I was in Cusco two months ago, I will concentrate on Ecuador only. How about the ecuadorian jungle?

There's the option of a river cruise through the jungle.

I wonder if you meant to say Quito?  Cusco is in Peru.

To Renato and Jacquie: Thanks for the correction; I meant to say "Quito," so I've just changed that in my comment. Obviously, I've been overdoing the Christmas office party eggnog. 

Many years ago, I was seriously considering doing a trip to the Galapagos. I seriously researched the tour group ecosystem of Galapagos Islands. All I read, lead me to believe that I would be best served by one of the two kinds of Tours groups. One, lead by some faculty/academic with a small group of students or serious Darwinists;  The other lead by an experienced Wild-Life/Nature photographer. 

Both these kinds of tours co-exist with package tours and typical cruises but were expensive. I abandoned the idea for logistic and financial reasons. The tour ( 10 to two week in Galapagos with small group was between $6-8 K ex Ecuador i.e I had to make myself available at the dock ) would be focused on serious workshop level discussion in the first, and lots of semi-pro photographic gear in the second. I lacked the academic depth for the first, and basic photographic gear for the second to make it worthwhile. 

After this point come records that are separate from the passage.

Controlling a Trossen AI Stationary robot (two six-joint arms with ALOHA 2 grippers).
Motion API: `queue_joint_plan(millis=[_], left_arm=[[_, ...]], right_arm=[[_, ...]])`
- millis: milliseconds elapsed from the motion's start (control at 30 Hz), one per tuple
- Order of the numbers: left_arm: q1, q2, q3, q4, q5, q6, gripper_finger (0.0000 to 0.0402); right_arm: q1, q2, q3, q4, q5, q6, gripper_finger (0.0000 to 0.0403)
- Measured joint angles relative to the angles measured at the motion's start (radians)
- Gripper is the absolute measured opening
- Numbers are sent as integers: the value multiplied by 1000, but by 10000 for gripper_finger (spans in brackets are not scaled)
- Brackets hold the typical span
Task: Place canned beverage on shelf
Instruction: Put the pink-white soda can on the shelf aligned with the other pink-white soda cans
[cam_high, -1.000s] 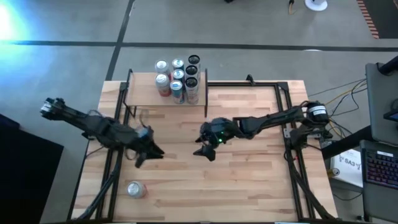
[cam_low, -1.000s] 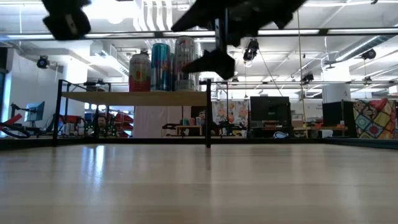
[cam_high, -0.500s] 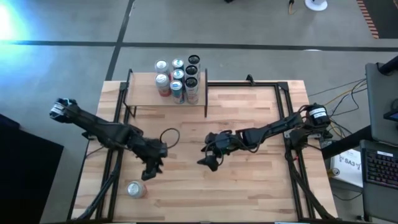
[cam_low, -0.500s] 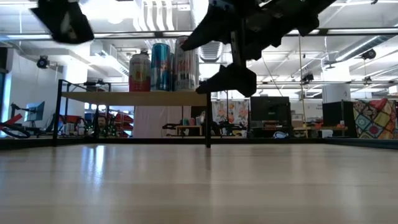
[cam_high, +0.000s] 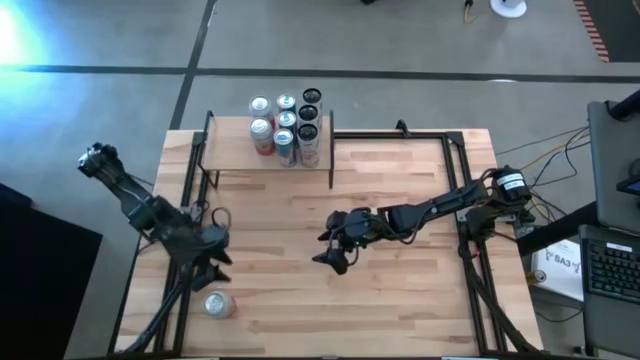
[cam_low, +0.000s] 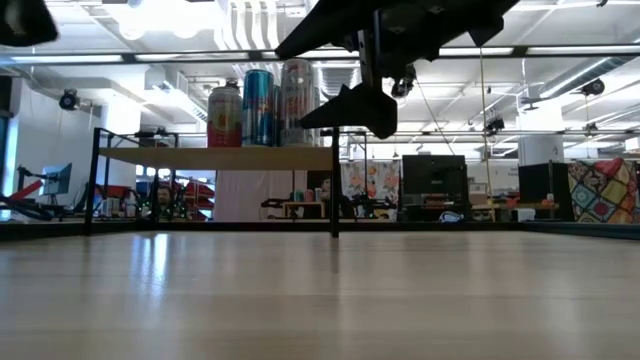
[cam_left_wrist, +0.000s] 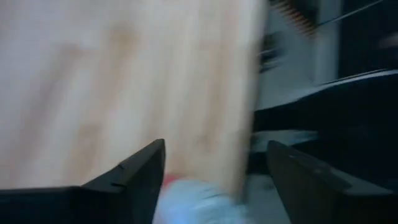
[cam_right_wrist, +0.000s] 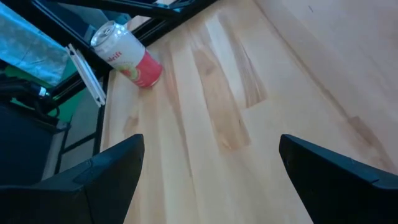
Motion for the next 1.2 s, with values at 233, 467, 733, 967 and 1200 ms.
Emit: queue_joint_plan(millis=[233, 467, 733, 967, 1200], left_arm=[[-62, 60, -62, 132, 66, -88, 296], [-69, 191, 64, -55, 79, 39, 296], [-88, 309, 103, -111, 100, 101, 296], [-120, 317, 109, -83, 227, 63, 313], [-194, 361, 108, -89, 199, -15, 331]], right_arm=[[-9, 1, 0, 0, 1, -16, 363], [-14, 3, 0, 1, 3, -16, 363], [-13, 3, -1, 0, 10, -16, 363], [-13, 3, -1, 0, 11, -16, 363], [-13, 3, -12, -2, 28, -23, 364]])
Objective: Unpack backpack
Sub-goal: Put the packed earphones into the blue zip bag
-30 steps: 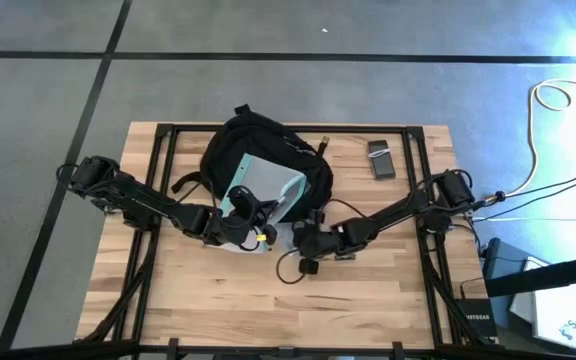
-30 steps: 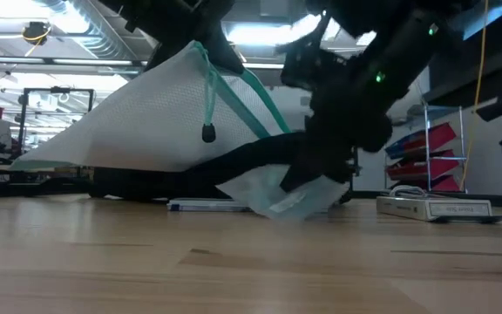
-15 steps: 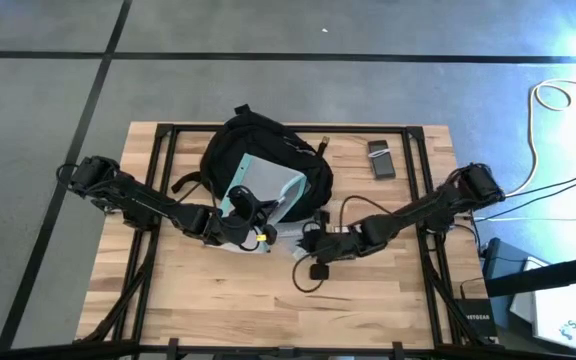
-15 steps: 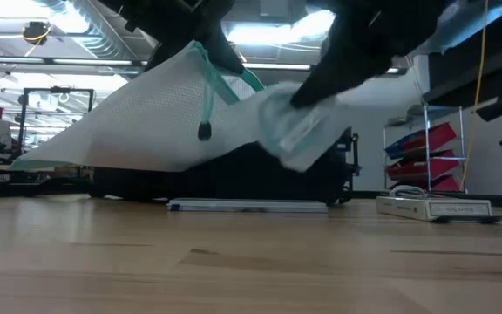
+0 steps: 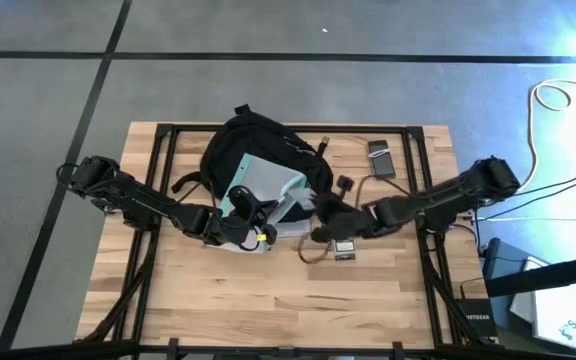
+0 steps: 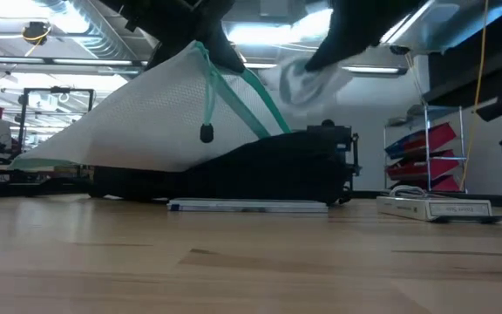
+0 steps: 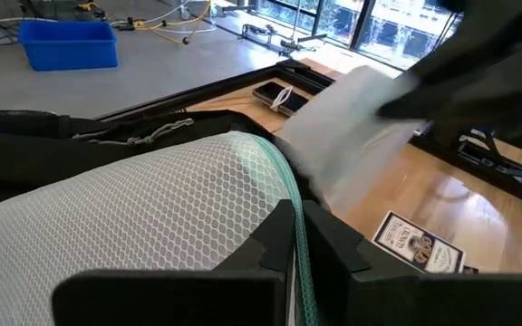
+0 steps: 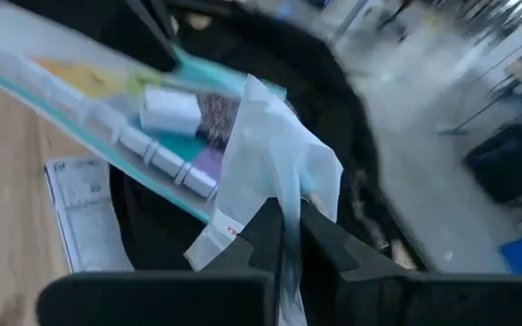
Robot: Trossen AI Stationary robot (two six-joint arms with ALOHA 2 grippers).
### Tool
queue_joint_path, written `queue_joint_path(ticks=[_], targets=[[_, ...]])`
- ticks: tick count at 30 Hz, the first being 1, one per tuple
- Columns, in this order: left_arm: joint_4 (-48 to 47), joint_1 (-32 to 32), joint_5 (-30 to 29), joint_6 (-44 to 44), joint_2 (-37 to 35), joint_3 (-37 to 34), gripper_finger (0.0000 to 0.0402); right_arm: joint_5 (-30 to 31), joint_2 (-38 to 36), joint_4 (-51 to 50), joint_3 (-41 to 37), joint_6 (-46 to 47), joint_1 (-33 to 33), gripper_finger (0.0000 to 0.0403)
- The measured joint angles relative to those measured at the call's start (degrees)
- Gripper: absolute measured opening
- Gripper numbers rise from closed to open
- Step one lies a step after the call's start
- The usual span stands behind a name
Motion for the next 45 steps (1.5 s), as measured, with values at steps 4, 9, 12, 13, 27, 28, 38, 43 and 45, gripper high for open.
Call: queue_joint_path(ticks=[4, 9, 12, 13, 27, 28, 38, 43, 45], targets=[[0.0, 0.0, 0.0, -0.2, 0.0, 0.0, 0.0006, -2.5, 3.4, 0.9, -0.1, 0.1, -3.2, 0.0001], [0.0, 0.0, 0.0, -0.2, 0.0, 0.0, 0.0006, -11.0, 7.5, 11.5, -0.1, -3.9, -7.2, 0.0001], [0.0, 0.0, 0.0, -0.2, 0.0, 0.0, 0.0006, -11.6, 9.5, 19.8, -0.1, -8.0, -8.1, 0.0], [0.0, 0.0, 0.0, -0.2, 0.0, 0.0, 0.0006, -12.4, 10.0, 21.6, -0.1, -8.9, -8.3, 0.0], [-0.1, 0.0, 0.0, -0.2, 0.0, 0.0, 0.0006, -17.2, 15.9, 36.6, -0.1, -11.0, -11.6, 0.0001], [-0.1, 0.0, -0.1, -0.2, 0.0, 0.0, 0.0006, -18.3, 15.9, 38.5, -0.1, -11.1, -11.6, 0.0001], [-1.0, -0.1, 0.0, -0.2, 0.0, 0.0, 0.0006, -9.5, 9.1, 29.1, -0.2, -15.7, -10.3, 0.0004], [-1.3, 0.3, 0.0, -0.2, 0.0, 0.0, 0.0006, -11.4, 10.6, 33.9, -0.1, -16.6, -10.8, 0.0004], [-1.4, 0.3, 0.0, -0.6, 0.0, 0.0, 0.0006, -12.9, 12.7, 36.2, -0.1, -16.3, -11.1, 0.0005]])
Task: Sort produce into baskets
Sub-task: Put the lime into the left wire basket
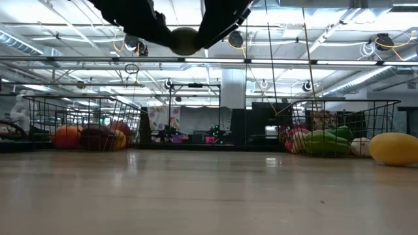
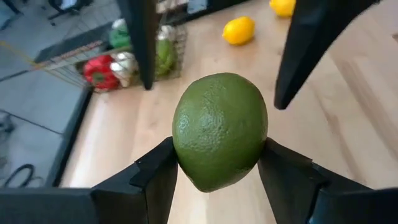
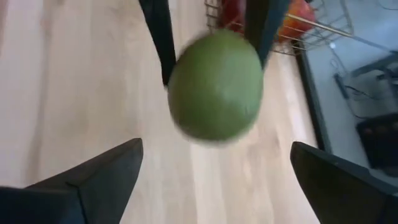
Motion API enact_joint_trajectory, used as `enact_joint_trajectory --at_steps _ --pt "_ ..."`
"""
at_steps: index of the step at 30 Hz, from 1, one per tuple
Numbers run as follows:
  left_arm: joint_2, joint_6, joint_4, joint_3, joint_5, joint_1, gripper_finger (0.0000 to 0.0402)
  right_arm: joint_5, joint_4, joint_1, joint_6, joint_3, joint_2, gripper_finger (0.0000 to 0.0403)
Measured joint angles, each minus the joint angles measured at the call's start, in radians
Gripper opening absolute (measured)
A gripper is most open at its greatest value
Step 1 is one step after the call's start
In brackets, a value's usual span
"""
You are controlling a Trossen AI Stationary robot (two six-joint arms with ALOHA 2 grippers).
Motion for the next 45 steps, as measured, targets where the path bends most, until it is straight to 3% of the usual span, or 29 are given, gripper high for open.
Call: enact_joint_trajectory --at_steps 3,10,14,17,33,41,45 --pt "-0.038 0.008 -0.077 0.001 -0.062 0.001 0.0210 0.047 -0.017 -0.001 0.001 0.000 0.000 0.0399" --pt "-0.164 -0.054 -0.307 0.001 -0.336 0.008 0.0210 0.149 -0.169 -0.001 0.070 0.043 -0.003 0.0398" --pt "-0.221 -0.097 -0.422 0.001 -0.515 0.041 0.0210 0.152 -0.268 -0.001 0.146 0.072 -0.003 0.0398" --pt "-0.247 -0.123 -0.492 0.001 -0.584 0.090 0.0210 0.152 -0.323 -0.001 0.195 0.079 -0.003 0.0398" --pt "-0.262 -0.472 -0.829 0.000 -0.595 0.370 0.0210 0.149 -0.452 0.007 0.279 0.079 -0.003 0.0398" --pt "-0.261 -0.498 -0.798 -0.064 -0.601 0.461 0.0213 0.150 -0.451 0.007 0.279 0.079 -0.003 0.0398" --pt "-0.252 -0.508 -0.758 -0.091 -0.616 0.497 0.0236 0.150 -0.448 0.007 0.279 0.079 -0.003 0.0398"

Two essential books I bought: Galapagos: A natural History Guide by M.H. Jackson and A Traveler's Guide to Galapagos islands by Barry Boyce.  Also a German professor was that year taking a group to Galapagos Island on a two week field trip.

It's easy to spend/invest a great deal to travel to Galapagos. I'm amazed at how much it costs.  I understand the reluctance for travelers who want to scrutinize tour packages carefully before jumping on a tour.

I set up a recon trip to check out the options and went there 2 years ago.  I did a land-based tour (not just because I get very seasick) but because I wanted the comfort of sleeping/eating on "terra firma."  I had a good mix of marine activities (snorkeling & boating) with land-based activities (hiking & horseback riding).  


Our licensed naturalist guide had grown up on one of the islands and had lots of stories about local life.  While most people who go to the Galapagos focus on wildlife, there are close to 30,000 residents in the islands.  When considering sustainable travel options, it's beneficial if travelers can make choices that contribute to the local economy. 

Whether you choose a cruise, a hotel or campground, I hope that travelers will seek out locally-owned operators or partnerships that include locals.  With proper planning, budget conscious travelers can enjoy travel in the Galapagos and protect the fragile resources including the humans.

Yes. I concur. Galapagos is unique in that sense. In many ways we owe that to the islands and its people. Without Galapagos, Darwin would not have changed the shape of our understanding of our planet and its species.

Traveling like Darwin, with mind open; not just to new ideas, but completely new concepts, is a goal we can all aspire to.  Darwin had no guide, he was his own guide. 

I wish that we could all experience every place we visit with an open mind and fresh eyes to see what is underneath what we think we see.  How's that for deep?!